Neural networks in non-metric spaces
This work addresses the challenge of applying neural networks to non-metric and infinite-dimensional spaces, which is incremental as it builds on prior research to expand theoretical scope and practical applicability.
The authors extended their infinite-dimensional neural network architecture to handle a broad class of input and output spaces, including quasi-Polish spaces and topological vector spaces, proving universal approximation theorems and ensuring numerical feasibility through finite-dimensional projections. They also demonstrated an obstruction result indicating quasi-Polish spaces as the optimal category for such architectures.

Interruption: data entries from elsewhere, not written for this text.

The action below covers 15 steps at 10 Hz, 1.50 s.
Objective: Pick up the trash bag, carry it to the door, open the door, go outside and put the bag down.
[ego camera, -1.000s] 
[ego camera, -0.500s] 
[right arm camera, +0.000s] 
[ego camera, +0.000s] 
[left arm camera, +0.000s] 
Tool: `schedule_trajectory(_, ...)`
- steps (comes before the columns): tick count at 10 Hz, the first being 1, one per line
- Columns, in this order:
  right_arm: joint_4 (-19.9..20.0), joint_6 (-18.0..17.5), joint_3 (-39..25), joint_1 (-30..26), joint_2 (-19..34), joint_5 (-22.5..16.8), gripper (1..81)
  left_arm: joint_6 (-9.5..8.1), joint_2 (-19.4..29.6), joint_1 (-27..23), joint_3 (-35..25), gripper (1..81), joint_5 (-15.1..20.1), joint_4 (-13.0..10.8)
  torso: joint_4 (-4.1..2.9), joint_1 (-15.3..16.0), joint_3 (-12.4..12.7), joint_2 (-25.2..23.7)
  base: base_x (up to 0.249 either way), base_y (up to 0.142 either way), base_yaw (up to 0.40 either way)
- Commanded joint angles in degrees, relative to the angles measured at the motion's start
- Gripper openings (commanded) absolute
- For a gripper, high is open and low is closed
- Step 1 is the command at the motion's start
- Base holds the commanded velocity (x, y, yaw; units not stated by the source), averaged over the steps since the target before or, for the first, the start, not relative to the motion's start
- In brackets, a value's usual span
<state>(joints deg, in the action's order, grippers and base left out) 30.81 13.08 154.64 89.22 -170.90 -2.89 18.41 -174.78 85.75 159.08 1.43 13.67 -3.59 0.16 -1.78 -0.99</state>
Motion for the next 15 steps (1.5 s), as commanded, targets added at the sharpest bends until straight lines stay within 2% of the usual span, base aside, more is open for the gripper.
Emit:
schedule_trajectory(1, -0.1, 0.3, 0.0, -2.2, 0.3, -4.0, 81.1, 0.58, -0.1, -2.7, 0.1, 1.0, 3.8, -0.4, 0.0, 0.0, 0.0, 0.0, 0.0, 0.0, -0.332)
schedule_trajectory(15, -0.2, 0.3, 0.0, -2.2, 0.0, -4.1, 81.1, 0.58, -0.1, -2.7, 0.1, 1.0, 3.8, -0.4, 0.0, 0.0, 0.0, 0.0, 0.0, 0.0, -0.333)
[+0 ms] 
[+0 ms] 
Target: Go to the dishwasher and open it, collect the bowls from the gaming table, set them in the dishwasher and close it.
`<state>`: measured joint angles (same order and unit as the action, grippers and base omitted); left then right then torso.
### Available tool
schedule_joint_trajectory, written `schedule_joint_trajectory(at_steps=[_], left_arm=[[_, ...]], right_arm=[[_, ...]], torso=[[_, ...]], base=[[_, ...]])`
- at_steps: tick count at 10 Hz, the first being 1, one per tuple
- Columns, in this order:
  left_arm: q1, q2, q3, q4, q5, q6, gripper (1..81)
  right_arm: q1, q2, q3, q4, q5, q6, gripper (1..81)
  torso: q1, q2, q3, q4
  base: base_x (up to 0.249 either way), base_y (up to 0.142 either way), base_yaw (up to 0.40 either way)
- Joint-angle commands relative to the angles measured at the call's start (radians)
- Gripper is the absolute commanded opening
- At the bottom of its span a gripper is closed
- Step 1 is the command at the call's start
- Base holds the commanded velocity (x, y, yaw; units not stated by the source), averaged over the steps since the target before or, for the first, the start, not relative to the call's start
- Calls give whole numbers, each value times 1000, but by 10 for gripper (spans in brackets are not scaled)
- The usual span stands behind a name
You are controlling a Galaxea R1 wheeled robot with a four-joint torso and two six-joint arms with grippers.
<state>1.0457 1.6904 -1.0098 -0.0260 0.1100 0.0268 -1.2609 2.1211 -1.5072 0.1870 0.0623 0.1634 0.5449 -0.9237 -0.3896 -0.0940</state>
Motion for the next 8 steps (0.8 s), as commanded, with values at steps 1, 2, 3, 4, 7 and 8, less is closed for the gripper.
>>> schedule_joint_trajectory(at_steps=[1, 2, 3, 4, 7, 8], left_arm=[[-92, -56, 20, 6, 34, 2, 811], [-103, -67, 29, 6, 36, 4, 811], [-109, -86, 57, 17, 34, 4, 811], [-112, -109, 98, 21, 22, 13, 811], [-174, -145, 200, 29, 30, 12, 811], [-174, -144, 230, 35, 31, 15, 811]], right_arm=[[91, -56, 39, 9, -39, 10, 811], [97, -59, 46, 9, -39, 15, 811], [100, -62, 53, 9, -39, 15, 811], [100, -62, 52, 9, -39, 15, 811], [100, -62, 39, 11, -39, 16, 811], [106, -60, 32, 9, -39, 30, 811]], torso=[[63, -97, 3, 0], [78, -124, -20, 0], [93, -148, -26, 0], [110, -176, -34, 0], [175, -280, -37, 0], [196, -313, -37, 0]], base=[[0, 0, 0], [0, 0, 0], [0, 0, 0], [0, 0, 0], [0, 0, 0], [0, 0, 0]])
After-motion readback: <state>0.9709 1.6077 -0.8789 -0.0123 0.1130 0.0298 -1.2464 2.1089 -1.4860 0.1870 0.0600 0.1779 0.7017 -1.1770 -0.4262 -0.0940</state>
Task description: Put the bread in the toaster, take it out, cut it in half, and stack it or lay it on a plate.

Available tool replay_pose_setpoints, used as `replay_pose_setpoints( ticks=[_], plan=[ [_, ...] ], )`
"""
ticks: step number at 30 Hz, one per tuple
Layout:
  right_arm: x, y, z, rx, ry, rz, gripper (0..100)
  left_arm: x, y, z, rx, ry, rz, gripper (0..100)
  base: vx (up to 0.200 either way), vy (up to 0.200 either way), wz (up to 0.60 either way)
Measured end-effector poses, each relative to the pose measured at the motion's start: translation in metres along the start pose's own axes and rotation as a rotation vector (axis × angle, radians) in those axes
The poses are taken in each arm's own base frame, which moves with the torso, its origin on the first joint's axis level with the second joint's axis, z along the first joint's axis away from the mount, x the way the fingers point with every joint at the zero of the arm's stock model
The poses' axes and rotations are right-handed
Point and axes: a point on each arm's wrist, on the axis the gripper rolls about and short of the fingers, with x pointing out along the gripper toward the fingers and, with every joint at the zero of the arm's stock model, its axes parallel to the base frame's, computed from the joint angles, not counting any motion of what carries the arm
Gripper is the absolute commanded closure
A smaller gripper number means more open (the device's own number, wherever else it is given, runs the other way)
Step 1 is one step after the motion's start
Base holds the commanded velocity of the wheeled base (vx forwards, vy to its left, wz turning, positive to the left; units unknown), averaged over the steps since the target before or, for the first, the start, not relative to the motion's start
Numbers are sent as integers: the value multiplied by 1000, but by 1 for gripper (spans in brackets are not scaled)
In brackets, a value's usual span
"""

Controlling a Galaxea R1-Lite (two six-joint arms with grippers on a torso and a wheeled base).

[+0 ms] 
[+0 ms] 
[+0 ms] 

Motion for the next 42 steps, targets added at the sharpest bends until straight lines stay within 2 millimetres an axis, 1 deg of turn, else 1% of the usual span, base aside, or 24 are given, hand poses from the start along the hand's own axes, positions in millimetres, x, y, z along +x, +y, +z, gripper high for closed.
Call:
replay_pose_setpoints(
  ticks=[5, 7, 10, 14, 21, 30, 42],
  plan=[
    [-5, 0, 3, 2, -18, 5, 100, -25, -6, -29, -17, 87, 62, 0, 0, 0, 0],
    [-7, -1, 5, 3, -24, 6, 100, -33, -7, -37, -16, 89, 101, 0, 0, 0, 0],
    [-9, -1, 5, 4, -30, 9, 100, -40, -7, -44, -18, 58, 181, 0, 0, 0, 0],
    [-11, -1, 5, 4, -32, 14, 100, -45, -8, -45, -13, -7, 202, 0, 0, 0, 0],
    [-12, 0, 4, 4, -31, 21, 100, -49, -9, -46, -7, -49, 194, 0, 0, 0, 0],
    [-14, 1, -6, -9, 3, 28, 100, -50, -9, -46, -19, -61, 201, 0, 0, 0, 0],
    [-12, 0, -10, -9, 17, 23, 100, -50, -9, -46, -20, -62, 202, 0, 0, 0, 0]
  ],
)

Leveraging the infinite dimensional neural network architecture we proposed in arXiv:2109.13512v4 and which can process inputs from Fréchet spaces, and using the universal approximation property shown therein, we now largely extend the scope of this architecture by proving several universal approximation theorems for a vast class of input and output spaces. More precisely, the input space $\mathfrak X$ is allowed to be a general topological space satisfying only a mild condition ("quasi-Polish"), and the output space can be either another quasi-Polish space $\mathfrak Y$ or a topological vector space $E$. Similarly to arXiv:2109.13512v4, we show furthermore that our neural network architectures can be projected down to "finite dimensional" subspaces with any desirable accuracy, thus obtaining approximating networks that are easy to implement and allow for fast computation and fitting. The resulting neural network architecture is therefore applicable for prediction tasks based on functional data. To the best of our knowledge, this is the first result which deals with such a wide class of input/output spaces and simultaneously guarantees the numerical feasibility of the ensuing architectures. Finally, we prove an obstruction result which indicates that the category of quasi-Polish spaces is in a certain sense the correct category to work with if one aims at constructing approximating architectures on infinite-dimensional spaces $\mathfrak X$ which, at the same time, have sufficient expressive power to approximate continuous functions on $\mathfrak X$, are specified by a finite number of parameters only and are "stable" with respect to these parameters.